To do so, load your blog in a normal browser window and select “View Source”. You should then see the finished code that had the PHP processed and replaced. In the case of this example, the following were the finished result:
<title>TuxTraining.</title>
<link rel=”shorcut icon” type=”image/x-ico” href=”http://tuxtraining.com/wp-content/themes/simple/favicon.jpg” />
<link rel=”stylesheet” type=”text/css” media=”screen” href=”http://tuxtraining.com/wp-content/themes/simple/style.css”/>
<link rel=”stylesheet” type=”text/css” media=”print” href=”http://tuxtraining.com/wp-content/themes/simple/print.css” />
<link rel=”alternate” type=”application/rss+xml” title=”RSS .92? href=”http://otuxtrainingcom/feed/rss/” />
Now, all we need to do is replace that original PHP code with the already processed code and save the Header.php file. That’s it! You’ve saved yourself 5 PHP executions, and when a blog gets some heavy traffic that adds up very, very quickly. Try looking in the Footer.php file too because there is often content there that can be converted to HTML as well.
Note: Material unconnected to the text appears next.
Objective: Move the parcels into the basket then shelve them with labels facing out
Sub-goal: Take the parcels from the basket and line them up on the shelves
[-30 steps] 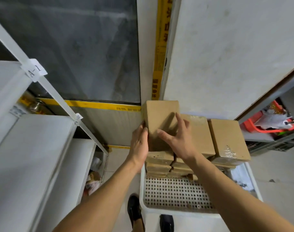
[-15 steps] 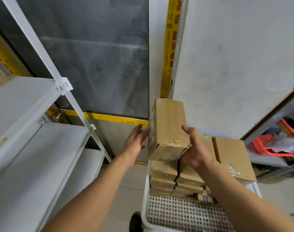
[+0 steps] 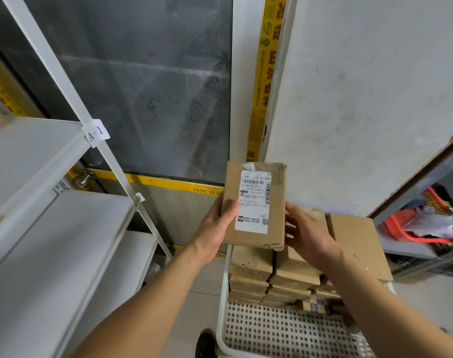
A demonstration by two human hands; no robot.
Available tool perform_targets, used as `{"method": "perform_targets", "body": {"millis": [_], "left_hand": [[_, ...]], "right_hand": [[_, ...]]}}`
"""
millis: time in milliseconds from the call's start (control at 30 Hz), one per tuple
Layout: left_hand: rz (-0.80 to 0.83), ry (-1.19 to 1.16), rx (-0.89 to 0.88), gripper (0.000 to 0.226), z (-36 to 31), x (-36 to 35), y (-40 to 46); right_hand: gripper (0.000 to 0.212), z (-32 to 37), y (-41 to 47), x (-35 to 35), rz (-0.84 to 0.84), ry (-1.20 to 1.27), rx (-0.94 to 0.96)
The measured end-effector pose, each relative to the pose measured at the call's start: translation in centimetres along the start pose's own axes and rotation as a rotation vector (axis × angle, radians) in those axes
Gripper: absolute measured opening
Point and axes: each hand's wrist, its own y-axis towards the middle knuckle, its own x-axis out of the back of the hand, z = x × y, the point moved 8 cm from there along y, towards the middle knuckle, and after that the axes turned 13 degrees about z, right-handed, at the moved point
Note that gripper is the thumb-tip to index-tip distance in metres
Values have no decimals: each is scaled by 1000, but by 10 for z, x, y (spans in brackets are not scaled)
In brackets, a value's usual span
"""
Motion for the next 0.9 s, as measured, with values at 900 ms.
{"method": "perform_targets", "body": {"millis": [900], "left_hand": [[-444, 280, -67, 58, -63, 63, -161]], "right_hand": [[52, 57, -11, -158, 363, -375, 193]]}}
You can also remove date stamps if they are not important to you as well. To do so, go into the Theme Editor and select the single.php and Main Index templates and take out this code:
< ?php the_time(‘F j, Y’); ? >
Depending on theme, the line above may vary.
PHP Compiler Cache
The PHP Compiler cache saves scripts in their compiled format on the server so that they’re not getting recompiled every time you call them from Wordpress.
It increases the performance of PHP scripts by caching them in their compiled state, so that the overhead of compiling is almost completely eliminated. It also optimises scripts to speed up their execution. It typically reduces server load and increases the speed of your PHP code by 1-10 times.
Two popular Compiler Caches are APC & eAccelerator however I’m not going to go into any details about installing or configuring them.